(b) “Director” or “Officer” means an individual who is or was a director or officer, respectively, of the Corporation or who, while a director or officer of the Corporation, is or was serving at the Corporation’s request as a director, officer, partner, trustee, employee, or agent of another domestic or foreign corporation, partnership, joint venture, trust, employee benefit plan, or other entity. A Director or Officer is considered to be serving an employee benefit plan at the Corporation’s request if his or her duties to the Corporation also impose duties on, or otherwise involve services by, the director or officer to the plan or to participants in or beneficiaries of the plan. “Director” or “Officer” includes, unless the context otherwise requires, the estate or personal representative of a director or officer.
(c) “Disinterested Director” or “Disinterested Officer” means a Director or Officer, respectively who at the time of an evaluation referred to in Section 9.5(b) is not:
(i) A party to the Proceeding; or
(ii) An individual having a familial financial, professional, or employment relationship with the person whose indemnification or advance for expenses is the subject of the decision being made with respect to the Proceeding, which relationship would, in the circumstances, reasonably be expected to exert an influence on the Director’s or Officer’s judgment when voting on the decision being made.
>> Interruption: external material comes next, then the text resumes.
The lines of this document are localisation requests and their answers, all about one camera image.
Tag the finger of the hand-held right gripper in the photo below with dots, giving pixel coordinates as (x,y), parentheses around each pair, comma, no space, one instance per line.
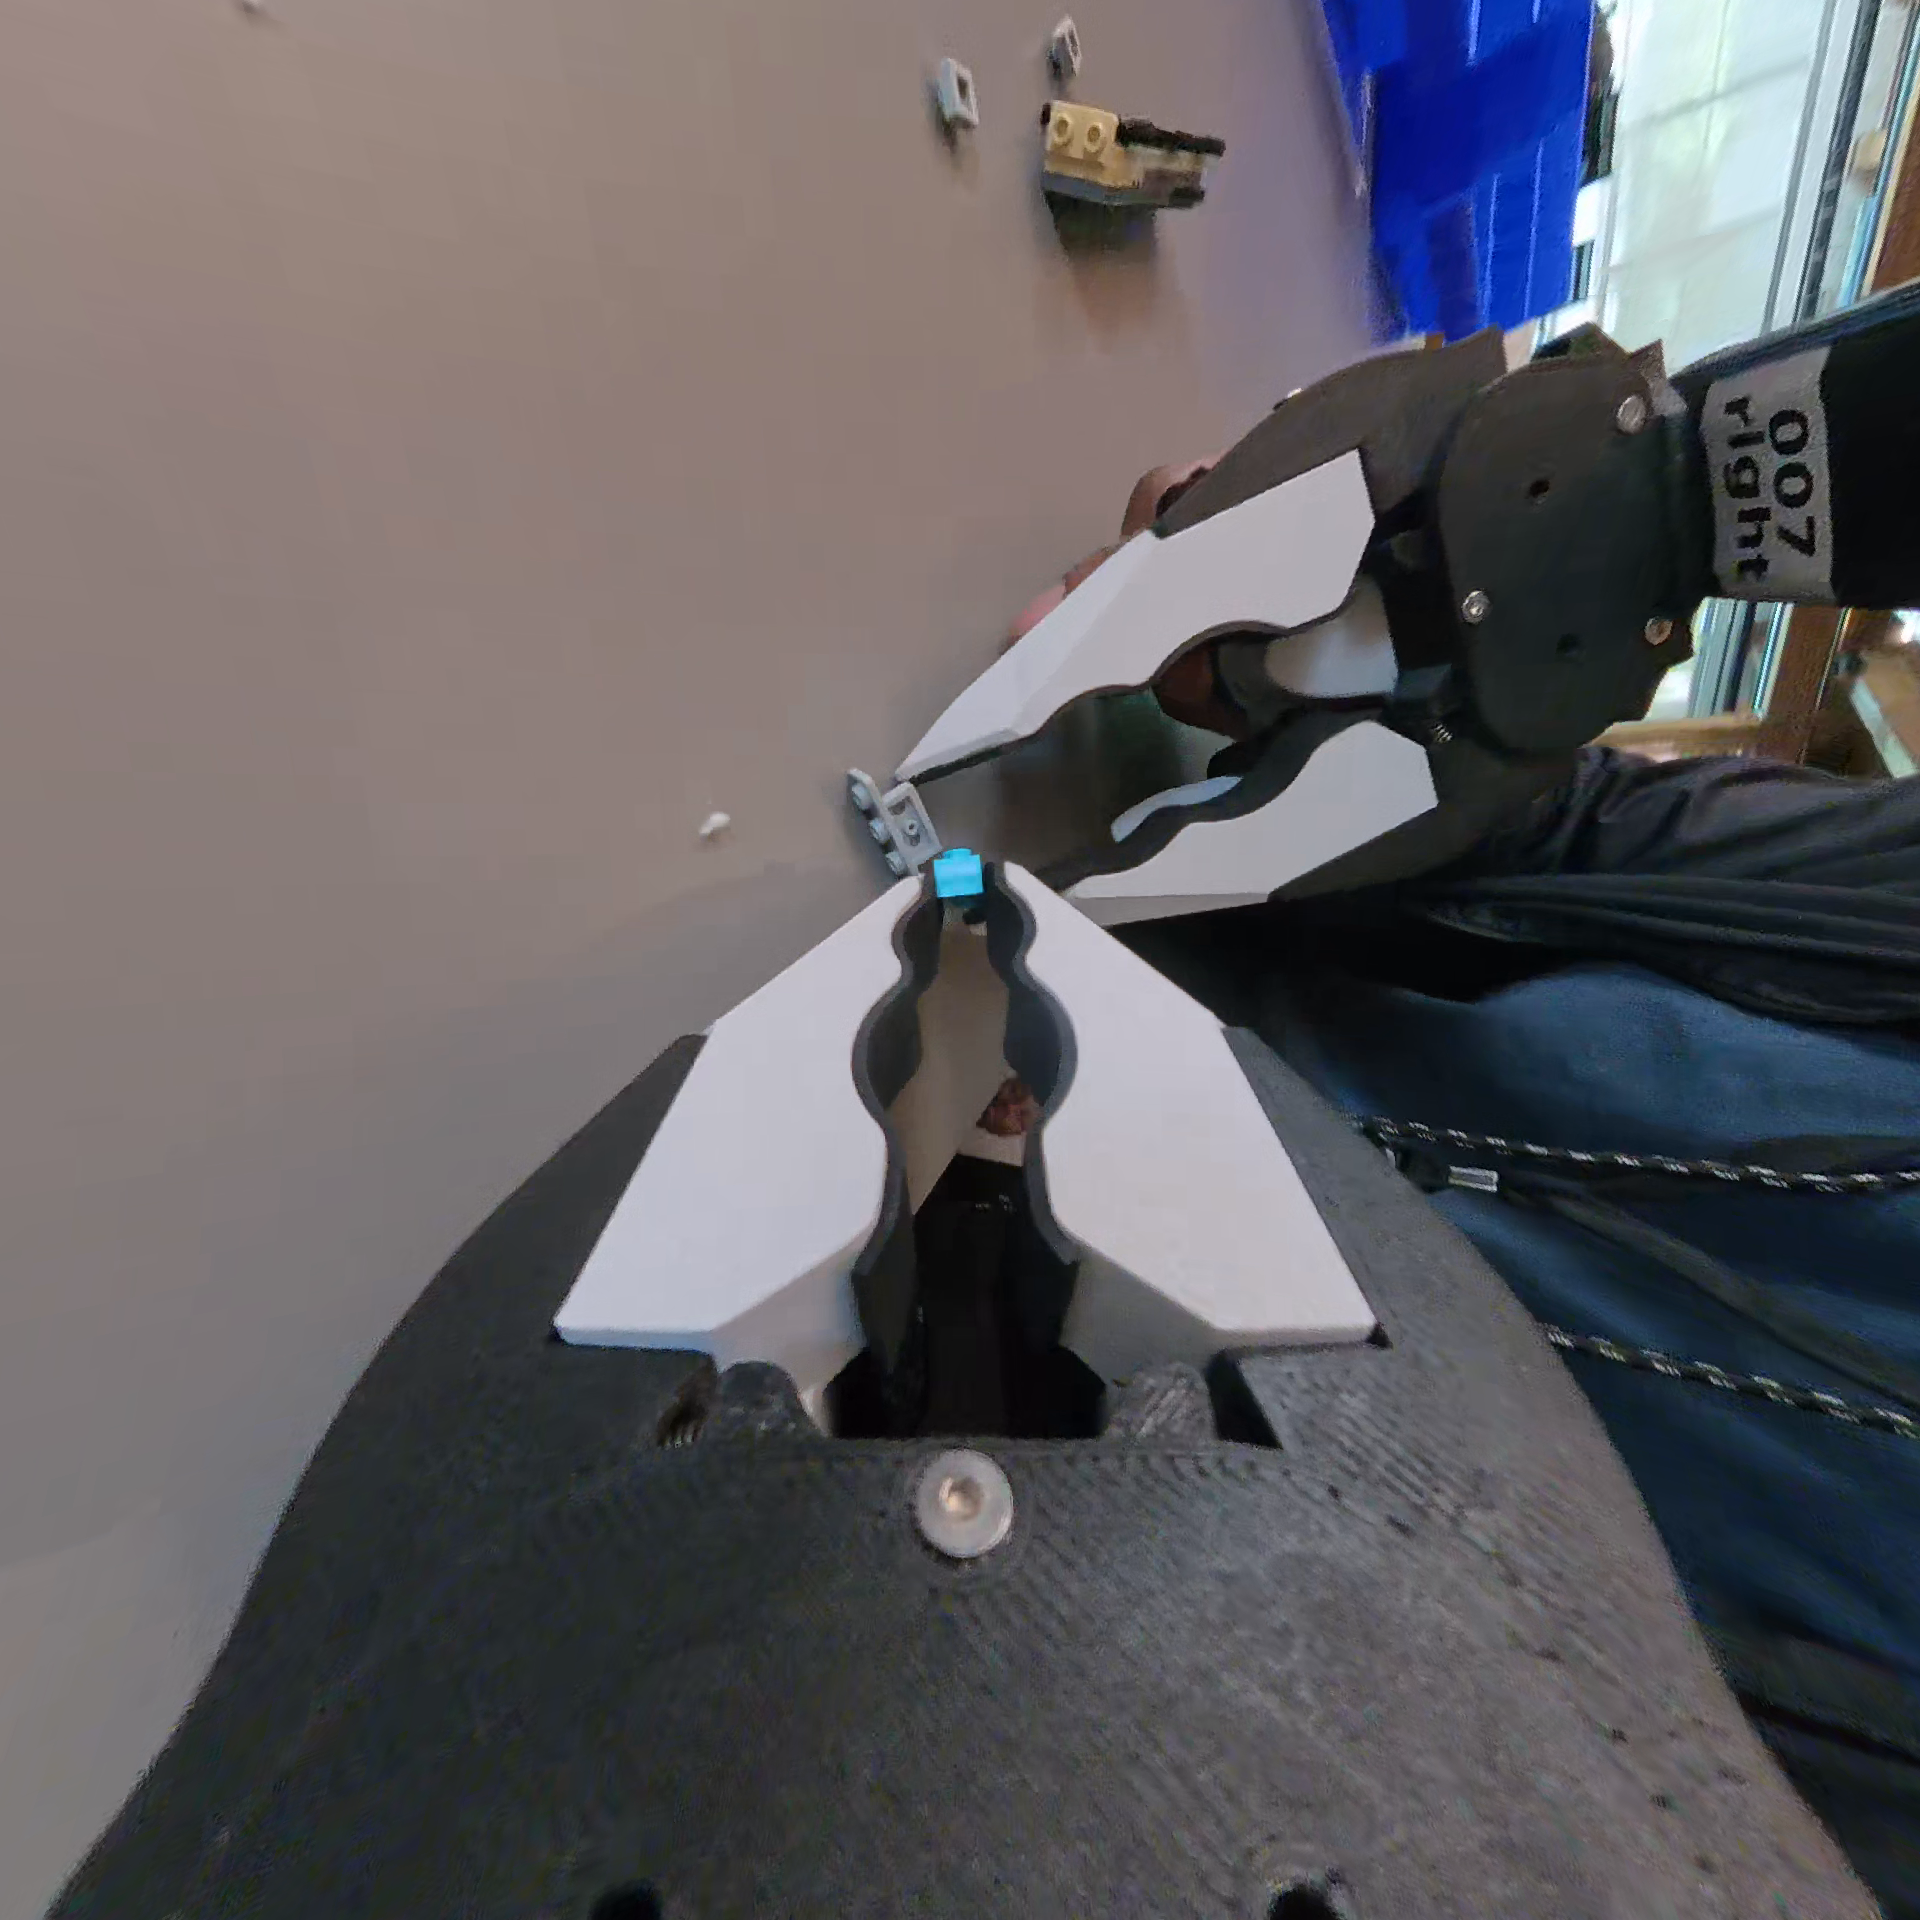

(d) “Expenses” includes counsel fees.
(e) “Liability” means the obligation to pay a judgment, settlement, penalty, fine (including an excise tax assessed with respect to an employee benefit plan), or reasonable expenses incurred with respect to a Proceeding.
(f) “Party” includes an individual who was, is, or is threatened to be made a named defendant or respondent in a Proceeding.
(g) “Proceeding” means any threatened, pending, or completed action, suit, or proceeding, whether civil, criminal, administrative, arbitrative or investigative and whether formal or informal.
(h) “Reviewing Party” shall mean the person or persons making the determination as to reasonableness of expenses pursuant to Section 9.5, and shall not include a court making any determination under this Article 9 or otherwise.
Section 9.2 Basic Indemnification Arrangement.
(a) The Corporation shall indemnify an individual who is a Party to a Proceeding because he or she is or was a Director or Officer against Liability incurred in the Proceeding; provided, however that the Corporation shall not indemnify a Director or Officer under this Article 9 for any Liability incurred in a Proceeding in which the Director or Officer is adjudged liable to the Corporation or is subjected to injunctive relief in favor of the Corporation:
(i) For any appropriation, in violation of his or her duties, of any business opportunity of the Corporation;
(ii) For acts or omissions which involve intentional misconduct or a knowing violation of law;
(iii) For the types of Liability set forth in Section 14-2-832 of the Code; or
(iv) For any transaction from which he or she received an improper personal benefit.
(b) If any person is entitled under any provision of this Article 9 to indemnification by the Corporation for some portion of Liability incurred by him or her, but not the total amount thereof, the Corporation shall indemnify such person for the portion of such Liability to which he or she is entitled.